Requirement: Nothing belongs in the answer except the lines of the material that include "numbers".

Dataset content:
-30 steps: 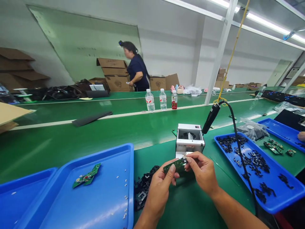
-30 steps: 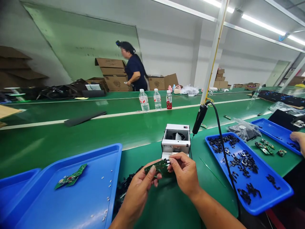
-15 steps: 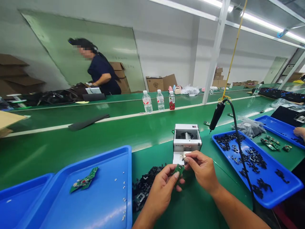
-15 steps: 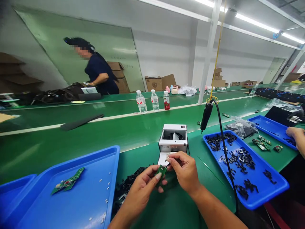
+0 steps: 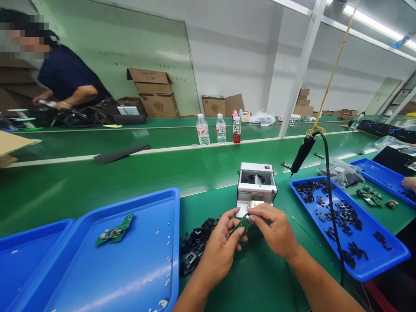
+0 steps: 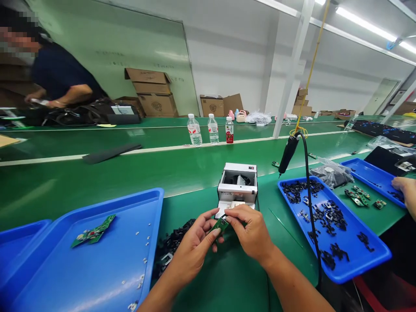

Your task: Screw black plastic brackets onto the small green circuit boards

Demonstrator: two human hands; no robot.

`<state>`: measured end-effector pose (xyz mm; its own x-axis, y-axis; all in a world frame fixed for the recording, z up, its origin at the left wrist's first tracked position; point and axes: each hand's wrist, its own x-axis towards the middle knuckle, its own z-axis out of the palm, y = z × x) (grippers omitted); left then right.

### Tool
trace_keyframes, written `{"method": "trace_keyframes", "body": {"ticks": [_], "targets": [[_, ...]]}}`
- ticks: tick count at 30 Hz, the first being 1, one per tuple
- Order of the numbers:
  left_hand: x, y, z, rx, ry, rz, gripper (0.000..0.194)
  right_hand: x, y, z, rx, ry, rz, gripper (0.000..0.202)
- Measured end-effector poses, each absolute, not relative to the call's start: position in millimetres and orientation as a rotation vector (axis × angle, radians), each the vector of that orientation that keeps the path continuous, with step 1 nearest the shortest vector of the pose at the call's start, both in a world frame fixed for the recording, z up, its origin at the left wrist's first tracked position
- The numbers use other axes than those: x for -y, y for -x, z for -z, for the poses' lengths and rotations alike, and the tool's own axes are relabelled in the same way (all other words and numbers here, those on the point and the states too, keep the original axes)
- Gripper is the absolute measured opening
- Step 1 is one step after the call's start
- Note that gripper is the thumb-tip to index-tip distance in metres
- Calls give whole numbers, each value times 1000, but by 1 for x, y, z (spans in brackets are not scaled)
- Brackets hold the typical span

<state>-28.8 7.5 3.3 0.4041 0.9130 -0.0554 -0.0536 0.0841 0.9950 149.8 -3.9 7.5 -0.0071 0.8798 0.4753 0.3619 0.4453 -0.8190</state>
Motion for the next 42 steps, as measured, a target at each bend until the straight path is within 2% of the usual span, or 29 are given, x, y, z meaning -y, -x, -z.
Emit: {"method": "trace_keyframes", "body": {"ticks": [12, 18, 21, 24, 26, 29, 32, 34, 36, 40, 42], "targets": [[-8, 30, 1, -929, -1350, -886, 49, 5, -147, -7, 1467, 1124, -860, 20], [-8, 32, -1, -947, -1445, -863, 32, 5, -145, -6, 1395, 1130, -924, 19], [-10, 30, 3, -988, -1463, -895, 29, 6, -148, -7, 1417, 1116, -769, 18], [-12, 26, 8, -1007, -1347, -952, 33, 0, -162, -12, 1323, 1151, -377, 17], [-13, 23, 8, -988, -1205, -966, 38, -13, -177, -18, 1161, 1172, -134, 28], [-10, 18, 4, -982, -1041, -950, 44, -48, -204, -28, 997, 1249, 105, 69], [-6, 16, 0, -1015, -957, -939, 47, -95, -233, -32, 899, 1401, 176, 105], [-5, 15, -1, -1034, -918, -929, 47, -125, -251, -31, 818, 1504, 106, 115], [-4, 15, 1, -1046, -897, -923, 47, -147, -266, -28, 787, 1549, 51, 105], [-5, 12, 6, -1045, -899, -934, 48, -154, -283, -29, 840, 1537, 61, 66], [-5, 10, 8, -1043, -907, -938, 48, -139, -282, -35, 877, 1516, 110, 65]]}}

Task result:
- Order of the numbers:
- The numbers use other axes than those: x for -y, y for -x, z for -z, for the poses' lengths and rotations alike, and the tool's own axes are relabelled in the same way (all other words and numbers here, those on the point and the states too, keep the original axes)
- Calls give whole numbers, each value times 1000, but by 1 for x, y, z (spans in brackets are not scaled)

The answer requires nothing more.